Pendekatan Hermeneutika ini dipertemukan dengan kajian Al-Qur`an, maka
persoalan dan tema pokok yang dihadapi adalah bagaimana teks Al-Qur`an hadir di tengah
masyarakat, lalu dipahami, ditafsirkan, diterjemahkan, dan didialogkan dengan dinamika
realitas historisnya.Ruang lingkup pendekatan Hermeneutika yaitu: Obyek, subyek, dan
pembahasan.
Pada dasarnya hermeneutik berhubungan dengan bahasa. Kita bepikir melalui bahasa,
kita berbicara dan menulis dengan bahasa, dan yang membuat interprestasi adalah bahasa,
bahkan seni pun menggunakan bahasa untuk berkomunikasi. Bahasa menjadi pusat
pembicaraan filosifis. H.G. Gademer menulis sebagai berikut bahasa merupakan modus
operasi dari cara kita berada di dunia dan merupakan wujud yang seakan-akan merangkul
konstitusi tentang dunia.
Yang ditawarkan oleh hermeneutik dalam menafsirkan teks, linguistik, sejarah
agama, dan disiplin ilmu yang lainnya adalah suatu kreasi, karya, dan bikinan manusia.

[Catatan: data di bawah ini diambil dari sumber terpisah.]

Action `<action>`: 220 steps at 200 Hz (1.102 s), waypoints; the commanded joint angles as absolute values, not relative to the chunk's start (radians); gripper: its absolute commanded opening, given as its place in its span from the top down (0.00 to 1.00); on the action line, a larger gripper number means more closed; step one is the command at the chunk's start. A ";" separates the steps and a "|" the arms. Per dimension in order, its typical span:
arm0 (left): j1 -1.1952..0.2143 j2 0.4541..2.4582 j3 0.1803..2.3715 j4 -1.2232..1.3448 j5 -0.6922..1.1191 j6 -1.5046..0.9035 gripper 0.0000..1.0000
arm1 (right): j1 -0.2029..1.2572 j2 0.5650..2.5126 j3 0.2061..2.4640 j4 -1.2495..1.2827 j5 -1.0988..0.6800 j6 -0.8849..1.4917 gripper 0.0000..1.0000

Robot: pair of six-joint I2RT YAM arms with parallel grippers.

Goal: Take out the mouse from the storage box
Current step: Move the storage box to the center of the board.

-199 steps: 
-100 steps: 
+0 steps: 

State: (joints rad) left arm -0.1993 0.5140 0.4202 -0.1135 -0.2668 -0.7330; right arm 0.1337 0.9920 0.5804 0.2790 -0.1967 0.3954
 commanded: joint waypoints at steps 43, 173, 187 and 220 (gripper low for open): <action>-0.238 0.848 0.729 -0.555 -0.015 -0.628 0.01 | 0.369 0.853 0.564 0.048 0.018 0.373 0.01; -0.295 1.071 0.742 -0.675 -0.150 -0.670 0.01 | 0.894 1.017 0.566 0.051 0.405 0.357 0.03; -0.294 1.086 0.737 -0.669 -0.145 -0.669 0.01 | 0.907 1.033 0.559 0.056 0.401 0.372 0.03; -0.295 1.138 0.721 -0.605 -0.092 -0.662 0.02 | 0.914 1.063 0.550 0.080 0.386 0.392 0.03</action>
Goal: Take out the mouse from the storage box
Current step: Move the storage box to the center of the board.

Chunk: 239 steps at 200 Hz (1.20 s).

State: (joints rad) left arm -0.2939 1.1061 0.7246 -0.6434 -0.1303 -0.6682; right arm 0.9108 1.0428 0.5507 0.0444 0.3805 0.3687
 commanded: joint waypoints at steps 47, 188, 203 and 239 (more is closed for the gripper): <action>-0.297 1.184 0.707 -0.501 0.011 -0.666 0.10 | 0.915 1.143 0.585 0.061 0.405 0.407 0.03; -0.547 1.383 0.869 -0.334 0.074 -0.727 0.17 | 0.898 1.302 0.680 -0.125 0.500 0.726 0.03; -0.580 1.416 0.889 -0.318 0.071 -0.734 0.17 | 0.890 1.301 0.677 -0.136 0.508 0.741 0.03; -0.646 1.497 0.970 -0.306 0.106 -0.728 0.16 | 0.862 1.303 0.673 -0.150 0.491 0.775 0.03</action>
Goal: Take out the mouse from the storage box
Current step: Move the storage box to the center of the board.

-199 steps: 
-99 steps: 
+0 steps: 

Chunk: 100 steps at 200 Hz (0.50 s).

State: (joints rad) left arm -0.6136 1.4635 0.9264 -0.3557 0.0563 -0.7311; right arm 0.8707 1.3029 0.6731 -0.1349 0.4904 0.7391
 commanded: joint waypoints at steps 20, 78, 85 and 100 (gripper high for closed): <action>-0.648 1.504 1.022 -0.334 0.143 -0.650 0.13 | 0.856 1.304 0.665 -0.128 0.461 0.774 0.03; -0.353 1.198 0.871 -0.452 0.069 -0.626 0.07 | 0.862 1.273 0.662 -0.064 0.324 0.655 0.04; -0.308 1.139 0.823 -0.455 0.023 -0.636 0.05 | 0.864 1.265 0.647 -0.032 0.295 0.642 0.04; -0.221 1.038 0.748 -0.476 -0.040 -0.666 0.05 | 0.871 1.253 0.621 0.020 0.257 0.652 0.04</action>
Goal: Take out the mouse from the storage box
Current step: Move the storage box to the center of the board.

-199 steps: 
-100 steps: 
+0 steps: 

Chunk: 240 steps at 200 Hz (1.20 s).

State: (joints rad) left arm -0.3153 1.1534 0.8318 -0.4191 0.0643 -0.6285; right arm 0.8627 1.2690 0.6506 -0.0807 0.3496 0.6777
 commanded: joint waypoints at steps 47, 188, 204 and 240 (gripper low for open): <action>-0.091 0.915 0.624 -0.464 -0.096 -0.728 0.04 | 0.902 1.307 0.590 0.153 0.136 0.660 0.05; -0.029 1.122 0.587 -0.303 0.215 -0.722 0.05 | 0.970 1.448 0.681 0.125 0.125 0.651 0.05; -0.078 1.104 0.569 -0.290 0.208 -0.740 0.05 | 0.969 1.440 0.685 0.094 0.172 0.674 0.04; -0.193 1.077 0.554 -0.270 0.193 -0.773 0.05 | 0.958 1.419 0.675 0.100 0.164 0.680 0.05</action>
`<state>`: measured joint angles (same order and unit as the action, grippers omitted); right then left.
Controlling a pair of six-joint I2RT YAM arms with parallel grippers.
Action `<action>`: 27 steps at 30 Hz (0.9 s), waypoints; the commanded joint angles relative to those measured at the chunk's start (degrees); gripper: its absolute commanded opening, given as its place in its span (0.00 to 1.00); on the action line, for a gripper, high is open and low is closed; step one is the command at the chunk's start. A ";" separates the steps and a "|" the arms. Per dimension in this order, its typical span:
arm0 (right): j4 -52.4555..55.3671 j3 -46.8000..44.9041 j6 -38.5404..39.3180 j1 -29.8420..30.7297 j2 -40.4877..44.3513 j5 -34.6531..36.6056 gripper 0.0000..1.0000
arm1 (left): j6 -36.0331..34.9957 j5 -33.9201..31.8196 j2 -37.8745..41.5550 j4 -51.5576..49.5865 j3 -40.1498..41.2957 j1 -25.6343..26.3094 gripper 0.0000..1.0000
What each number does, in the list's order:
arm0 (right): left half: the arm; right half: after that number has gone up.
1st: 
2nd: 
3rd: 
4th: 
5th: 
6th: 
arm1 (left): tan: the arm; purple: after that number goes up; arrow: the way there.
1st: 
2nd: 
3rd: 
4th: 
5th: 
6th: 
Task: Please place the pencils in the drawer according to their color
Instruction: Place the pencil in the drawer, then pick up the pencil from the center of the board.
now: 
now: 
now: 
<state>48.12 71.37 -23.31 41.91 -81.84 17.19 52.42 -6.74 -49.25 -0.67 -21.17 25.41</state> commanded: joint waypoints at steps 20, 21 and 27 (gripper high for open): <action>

Karena itu, ia mempunyai kelemahan yang tidak bisa ditutupi, lebih-lebih jika ia berdiri
sendiri tanpa dialog dengan lainnya.

B. Penutup
Demikianlah yang dapat penulis sampaikan mengenai materi yang menjadi
pembahasan dalam makalah ini. Tentunya banyak kekurangan dan kelemahan karena
terbatasnya pengetahuan atau reserensi yang penulis peroleh. Hubungannya dengan
makalah ini penulis banyak berharap kepada para pembaca yang budiman memberikan
kritik dan saran yang membangun kepada kami demi sempurnanya makalah ini. Semoga
makalah ini dapat bermanfaat bagi penulis dan pembaca. Aamiin.